The method can be defined partly by what Rogerian therapists don't do, or rarely do: ask questions; make diagnoses; conduct psychological tests; provide interpretations, evaluations, and advice; offer reassurance, praise, or blame; agree or disagree with clients or express opinions of their own; point out contradictions; uncover unconscious wishes; or explore the client's feelings about the therapist.

What that leaves is letting clients tell their own stories at their own pace, using the therapeutic relationship in their own way. The therapist provides a model of reflective listening without trying to point out directions and provide solutions. Rogers popularized the use of the term "client" rather than patient to set the relationship on more equal terms, emphasizing that the person being treated is not passive and the therapist is not an authority but an agent.

Client-centered therapists aim to understand how the world looks from the point of view of their clients, checking their understanding with the client when in doubt. The principle is that clients know more about themselves than the therapist can possibly know. They don't need the guidance or wisdom of an expert. Instead, the therapist must create an atmosphere in which clients can communicate their present thoughts and feelings with certainty that they are being understood rather than judged.

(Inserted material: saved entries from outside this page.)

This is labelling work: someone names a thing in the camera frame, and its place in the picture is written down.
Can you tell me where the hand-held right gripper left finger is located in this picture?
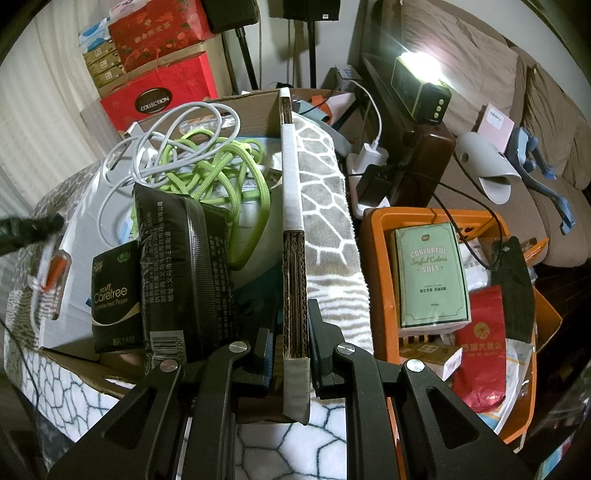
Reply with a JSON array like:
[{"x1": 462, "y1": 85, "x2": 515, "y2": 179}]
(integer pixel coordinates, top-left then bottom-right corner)
[{"x1": 46, "y1": 329, "x2": 282, "y2": 480}]

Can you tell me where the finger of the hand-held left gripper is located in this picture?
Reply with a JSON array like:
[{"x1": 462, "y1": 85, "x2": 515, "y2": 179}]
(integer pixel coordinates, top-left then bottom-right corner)
[{"x1": 0, "y1": 213, "x2": 64, "y2": 256}]

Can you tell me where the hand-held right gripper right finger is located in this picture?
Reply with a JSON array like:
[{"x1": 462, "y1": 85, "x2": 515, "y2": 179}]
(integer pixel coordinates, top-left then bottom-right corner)
[{"x1": 307, "y1": 299, "x2": 536, "y2": 480}]

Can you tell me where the small black tissue pack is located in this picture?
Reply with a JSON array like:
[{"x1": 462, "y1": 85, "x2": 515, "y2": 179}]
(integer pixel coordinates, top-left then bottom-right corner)
[{"x1": 91, "y1": 240, "x2": 146, "y2": 354}]

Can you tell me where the large black tissue pack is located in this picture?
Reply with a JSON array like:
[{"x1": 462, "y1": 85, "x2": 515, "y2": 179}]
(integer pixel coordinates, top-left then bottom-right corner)
[{"x1": 132, "y1": 184, "x2": 241, "y2": 384}]

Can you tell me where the white charging cable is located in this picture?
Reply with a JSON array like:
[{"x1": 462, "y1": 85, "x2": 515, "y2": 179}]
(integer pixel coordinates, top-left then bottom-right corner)
[{"x1": 99, "y1": 102, "x2": 243, "y2": 245}]

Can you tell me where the green braided cable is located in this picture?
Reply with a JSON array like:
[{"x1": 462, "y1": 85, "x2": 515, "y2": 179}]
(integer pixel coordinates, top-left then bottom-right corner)
[{"x1": 131, "y1": 131, "x2": 273, "y2": 271}]

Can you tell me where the brown cardboard box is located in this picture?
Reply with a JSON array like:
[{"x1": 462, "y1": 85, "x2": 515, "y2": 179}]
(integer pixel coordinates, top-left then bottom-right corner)
[{"x1": 37, "y1": 88, "x2": 312, "y2": 425}]

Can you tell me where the small orange plastic item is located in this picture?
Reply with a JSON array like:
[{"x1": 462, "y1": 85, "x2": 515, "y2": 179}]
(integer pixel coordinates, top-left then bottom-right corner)
[{"x1": 44, "y1": 253, "x2": 70, "y2": 294}]

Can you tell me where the orange plastic basket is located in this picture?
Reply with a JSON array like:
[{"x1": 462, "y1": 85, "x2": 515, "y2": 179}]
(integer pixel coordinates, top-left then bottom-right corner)
[{"x1": 359, "y1": 208, "x2": 563, "y2": 450}]

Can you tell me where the small yellow white box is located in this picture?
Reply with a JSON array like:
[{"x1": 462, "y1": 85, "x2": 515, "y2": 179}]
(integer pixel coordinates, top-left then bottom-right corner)
[{"x1": 399, "y1": 344, "x2": 463, "y2": 381}]

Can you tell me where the white curtain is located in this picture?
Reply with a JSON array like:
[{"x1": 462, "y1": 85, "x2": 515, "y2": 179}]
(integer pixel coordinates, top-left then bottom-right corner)
[{"x1": 0, "y1": 0, "x2": 121, "y2": 204}]

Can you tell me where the grey white patterned blanket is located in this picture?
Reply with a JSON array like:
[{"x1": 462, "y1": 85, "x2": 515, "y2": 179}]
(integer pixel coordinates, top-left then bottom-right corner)
[{"x1": 0, "y1": 113, "x2": 402, "y2": 480}]

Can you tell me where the green tissue pack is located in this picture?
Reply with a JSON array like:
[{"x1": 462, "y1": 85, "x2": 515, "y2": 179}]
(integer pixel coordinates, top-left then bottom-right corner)
[{"x1": 393, "y1": 223, "x2": 472, "y2": 328}]

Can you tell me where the white blue face mask bag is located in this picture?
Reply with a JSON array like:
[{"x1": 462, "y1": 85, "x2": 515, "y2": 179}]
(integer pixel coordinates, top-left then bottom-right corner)
[{"x1": 115, "y1": 134, "x2": 284, "y2": 324}]

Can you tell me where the white power strip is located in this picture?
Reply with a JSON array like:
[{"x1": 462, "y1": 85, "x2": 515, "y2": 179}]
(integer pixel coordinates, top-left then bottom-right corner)
[{"x1": 345, "y1": 154, "x2": 391, "y2": 220}]

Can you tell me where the red foil packet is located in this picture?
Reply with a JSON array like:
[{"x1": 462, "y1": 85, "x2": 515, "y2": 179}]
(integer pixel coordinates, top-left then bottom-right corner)
[{"x1": 451, "y1": 285, "x2": 509, "y2": 414}]

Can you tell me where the small gold box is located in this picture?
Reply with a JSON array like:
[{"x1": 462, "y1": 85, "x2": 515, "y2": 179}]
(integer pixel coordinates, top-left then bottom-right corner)
[
  {"x1": 92, "y1": 68, "x2": 126, "y2": 92},
  {"x1": 87, "y1": 54, "x2": 123, "y2": 75},
  {"x1": 82, "y1": 41, "x2": 118, "y2": 62}
]

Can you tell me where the black power adapter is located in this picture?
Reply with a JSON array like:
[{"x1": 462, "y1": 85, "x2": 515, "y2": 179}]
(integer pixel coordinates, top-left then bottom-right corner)
[{"x1": 358, "y1": 165, "x2": 393, "y2": 206}]

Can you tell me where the white plastic packet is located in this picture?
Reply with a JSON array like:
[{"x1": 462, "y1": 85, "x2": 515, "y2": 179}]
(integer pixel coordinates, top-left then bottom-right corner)
[{"x1": 459, "y1": 242, "x2": 490, "y2": 296}]

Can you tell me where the white blue plastic bag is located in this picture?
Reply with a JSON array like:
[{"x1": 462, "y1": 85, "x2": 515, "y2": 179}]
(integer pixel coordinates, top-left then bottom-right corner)
[{"x1": 503, "y1": 344, "x2": 536, "y2": 416}]

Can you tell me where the blue white tissue pack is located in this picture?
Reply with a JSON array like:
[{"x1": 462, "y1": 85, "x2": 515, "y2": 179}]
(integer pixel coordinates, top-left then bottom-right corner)
[{"x1": 78, "y1": 16, "x2": 114, "y2": 49}]

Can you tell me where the black face mask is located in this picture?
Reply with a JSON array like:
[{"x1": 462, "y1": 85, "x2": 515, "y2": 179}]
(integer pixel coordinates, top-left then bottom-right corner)
[{"x1": 490, "y1": 236, "x2": 536, "y2": 344}]

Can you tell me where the red collection box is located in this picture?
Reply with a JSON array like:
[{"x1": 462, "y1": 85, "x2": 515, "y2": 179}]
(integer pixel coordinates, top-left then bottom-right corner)
[{"x1": 99, "y1": 50, "x2": 220, "y2": 132}]

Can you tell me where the grey blue plastic item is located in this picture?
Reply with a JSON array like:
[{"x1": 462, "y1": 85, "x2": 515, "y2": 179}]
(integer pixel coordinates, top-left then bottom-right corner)
[{"x1": 293, "y1": 98, "x2": 354, "y2": 158}]

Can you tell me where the dark wooden armrest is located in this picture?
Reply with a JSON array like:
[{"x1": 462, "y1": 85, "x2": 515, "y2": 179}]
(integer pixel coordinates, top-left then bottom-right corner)
[{"x1": 358, "y1": 53, "x2": 458, "y2": 213}]

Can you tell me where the red patterned gift box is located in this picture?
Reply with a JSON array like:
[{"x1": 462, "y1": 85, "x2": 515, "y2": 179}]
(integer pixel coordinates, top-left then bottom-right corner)
[{"x1": 108, "y1": 0, "x2": 211, "y2": 72}]

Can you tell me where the brown carton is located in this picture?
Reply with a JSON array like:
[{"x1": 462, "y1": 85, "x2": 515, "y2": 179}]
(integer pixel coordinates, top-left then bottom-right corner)
[{"x1": 120, "y1": 34, "x2": 234, "y2": 100}]

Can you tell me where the grey slipper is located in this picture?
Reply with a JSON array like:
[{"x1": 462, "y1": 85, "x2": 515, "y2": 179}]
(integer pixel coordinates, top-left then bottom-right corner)
[{"x1": 455, "y1": 131, "x2": 522, "y2": 205}]

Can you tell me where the black green lantern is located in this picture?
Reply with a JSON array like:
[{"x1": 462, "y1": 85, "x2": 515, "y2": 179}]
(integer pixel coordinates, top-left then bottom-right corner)
[{"x1": 390, "y1": 54, "x2": 452, "y2": 123}]

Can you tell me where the pink box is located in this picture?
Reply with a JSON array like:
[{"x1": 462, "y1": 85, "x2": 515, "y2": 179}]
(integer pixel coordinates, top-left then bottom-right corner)
[{"x1": 475, "y1": 104, "x2": 515, "y2": 148}]

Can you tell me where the black speaker on stand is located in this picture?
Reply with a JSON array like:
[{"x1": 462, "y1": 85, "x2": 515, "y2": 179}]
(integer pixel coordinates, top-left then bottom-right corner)
[
  {"x1": 283, "y1": 0, "x2": 341, "y2": 89},
  {"x1": 203, "y1": 0, "x2": 259, "y2": 93}
]

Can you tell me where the blue clamp tool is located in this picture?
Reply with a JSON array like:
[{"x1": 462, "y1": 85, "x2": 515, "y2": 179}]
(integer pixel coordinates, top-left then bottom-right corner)
[{"x1": 508, "y1": 127, "x2": 575, "y2": 236}]

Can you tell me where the brown sofa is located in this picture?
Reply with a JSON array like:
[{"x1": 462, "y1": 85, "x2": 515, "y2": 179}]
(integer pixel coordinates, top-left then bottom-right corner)
[{"x1": 346, "y1": 0, "x2": 591, "y2": 273}]

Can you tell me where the thin black cable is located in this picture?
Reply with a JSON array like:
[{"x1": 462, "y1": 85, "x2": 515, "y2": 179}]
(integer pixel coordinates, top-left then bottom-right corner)
[{"x1": 388, "y1": 164, "x2": 511, "y2": 273}]

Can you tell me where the white charger cable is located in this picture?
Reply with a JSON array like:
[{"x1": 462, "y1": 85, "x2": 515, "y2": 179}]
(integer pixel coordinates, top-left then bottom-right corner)
[{"x1": 344, "y1": 80, "x2": 384, "y2": 146}]

Client-centered therapists say that their clients have a natural tendency toward growth, healing, and self-actualization. They act self-destructively or feel bad because of an environment that distorts this tendency. But they can find their own answers to their problems if the right therapeutic environment is provided. Psychotherapy does not involve doing something to clients or getting them to do something about themselves, but rather freeing them for movement toward normal maturity, independence, and productivity.

A permissive and indirect approach, according to the theory, makes clients more aware of aspects of themselves that they have been denying. By responding to the client's feelings rather than to the objects of those feelings, the therapist brings the client's self into the foreground. By avoiding judgments and not intruding their own personalities, therapists themselves avoid becoming an object of the client's attitudes and feelings. The aim is not so much to solve particular problems or relieve specific symptoms as to free clients of the sense that they are under the influence of malevolent forces beyond their control.